→ **Problem**:
Since only part of the material below is wanted, output exactly the lines from the one with "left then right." up to and including the one with "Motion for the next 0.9".
───
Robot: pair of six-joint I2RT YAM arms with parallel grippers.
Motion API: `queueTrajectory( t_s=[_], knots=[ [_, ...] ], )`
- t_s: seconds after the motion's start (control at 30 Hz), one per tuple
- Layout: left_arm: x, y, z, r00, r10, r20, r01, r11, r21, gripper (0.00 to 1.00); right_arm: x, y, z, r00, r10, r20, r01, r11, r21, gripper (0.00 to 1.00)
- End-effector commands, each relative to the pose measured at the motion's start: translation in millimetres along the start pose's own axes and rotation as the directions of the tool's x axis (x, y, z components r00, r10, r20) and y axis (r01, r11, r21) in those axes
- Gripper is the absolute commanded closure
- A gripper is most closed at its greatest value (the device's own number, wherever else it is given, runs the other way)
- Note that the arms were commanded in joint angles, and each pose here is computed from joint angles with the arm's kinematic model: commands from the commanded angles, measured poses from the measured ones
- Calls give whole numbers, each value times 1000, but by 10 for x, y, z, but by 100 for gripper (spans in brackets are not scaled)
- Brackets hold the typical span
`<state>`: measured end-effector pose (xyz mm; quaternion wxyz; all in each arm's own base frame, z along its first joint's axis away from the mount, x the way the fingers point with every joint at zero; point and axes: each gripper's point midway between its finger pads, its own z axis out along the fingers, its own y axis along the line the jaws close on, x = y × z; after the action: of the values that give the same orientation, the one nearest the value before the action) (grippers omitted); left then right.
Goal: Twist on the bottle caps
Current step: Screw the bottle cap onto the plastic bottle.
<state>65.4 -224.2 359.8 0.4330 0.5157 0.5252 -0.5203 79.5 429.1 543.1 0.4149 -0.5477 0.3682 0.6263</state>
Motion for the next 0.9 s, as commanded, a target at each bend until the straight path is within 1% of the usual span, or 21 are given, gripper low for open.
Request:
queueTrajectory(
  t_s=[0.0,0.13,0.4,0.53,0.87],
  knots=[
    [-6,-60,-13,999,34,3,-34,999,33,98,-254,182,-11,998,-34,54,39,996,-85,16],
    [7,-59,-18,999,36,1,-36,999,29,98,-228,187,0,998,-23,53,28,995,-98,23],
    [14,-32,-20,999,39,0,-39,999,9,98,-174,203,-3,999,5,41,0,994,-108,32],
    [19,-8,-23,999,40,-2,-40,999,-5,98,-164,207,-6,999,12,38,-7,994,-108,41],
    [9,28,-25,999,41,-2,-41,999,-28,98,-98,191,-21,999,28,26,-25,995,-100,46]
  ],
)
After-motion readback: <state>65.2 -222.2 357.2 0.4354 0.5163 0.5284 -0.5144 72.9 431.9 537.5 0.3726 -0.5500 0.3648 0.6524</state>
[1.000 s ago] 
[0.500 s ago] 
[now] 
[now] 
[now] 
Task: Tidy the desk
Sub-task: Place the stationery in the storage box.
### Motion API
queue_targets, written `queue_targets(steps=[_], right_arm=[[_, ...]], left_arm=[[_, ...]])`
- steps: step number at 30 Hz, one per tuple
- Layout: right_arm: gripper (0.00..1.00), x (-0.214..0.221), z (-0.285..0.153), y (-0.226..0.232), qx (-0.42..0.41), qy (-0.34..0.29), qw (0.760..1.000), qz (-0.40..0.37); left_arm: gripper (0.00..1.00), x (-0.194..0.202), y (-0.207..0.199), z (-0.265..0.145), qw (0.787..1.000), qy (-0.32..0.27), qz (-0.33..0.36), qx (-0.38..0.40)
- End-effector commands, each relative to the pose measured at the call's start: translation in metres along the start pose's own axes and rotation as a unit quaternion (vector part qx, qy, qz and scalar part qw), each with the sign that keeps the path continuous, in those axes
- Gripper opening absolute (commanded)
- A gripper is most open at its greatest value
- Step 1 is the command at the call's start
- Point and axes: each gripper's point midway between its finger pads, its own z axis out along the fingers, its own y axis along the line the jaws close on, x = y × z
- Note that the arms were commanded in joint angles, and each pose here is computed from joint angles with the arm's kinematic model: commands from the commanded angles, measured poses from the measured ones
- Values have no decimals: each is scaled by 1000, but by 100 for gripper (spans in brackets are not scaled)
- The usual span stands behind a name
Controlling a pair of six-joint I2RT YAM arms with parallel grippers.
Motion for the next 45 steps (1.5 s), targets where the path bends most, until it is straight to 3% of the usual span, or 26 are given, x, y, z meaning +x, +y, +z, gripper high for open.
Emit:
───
→ **Expected answer**:
`<state>`: measured end-effector pose (xyz mm; quaternion wxyz; all in each arm's own base frame, z along its first joint's axis away from the mount, x the way the fingers point with every joint at zero; point and axes: each gripper's point midway between its finger pads, its own z axis out along the fingers, its own y axis along the line the jaws close on, x = y × z; after the action: of the values that give the same orientation, the one nearest the value before the action) (grippers omitted); left then right.
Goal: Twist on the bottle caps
Current step: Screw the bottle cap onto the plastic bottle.
<state>65.4 -224.2 359.8 0.4330 0.5157 0.5252 -0.5203 79.5 429.1 543.1 0.4149 -0.5477 0.3682 0.6263</state>
Motion for the next 0.9 s, as commanded, a target at each bend until the straight path is within 1% of the usual span, or 21 are given, gripper low for open.

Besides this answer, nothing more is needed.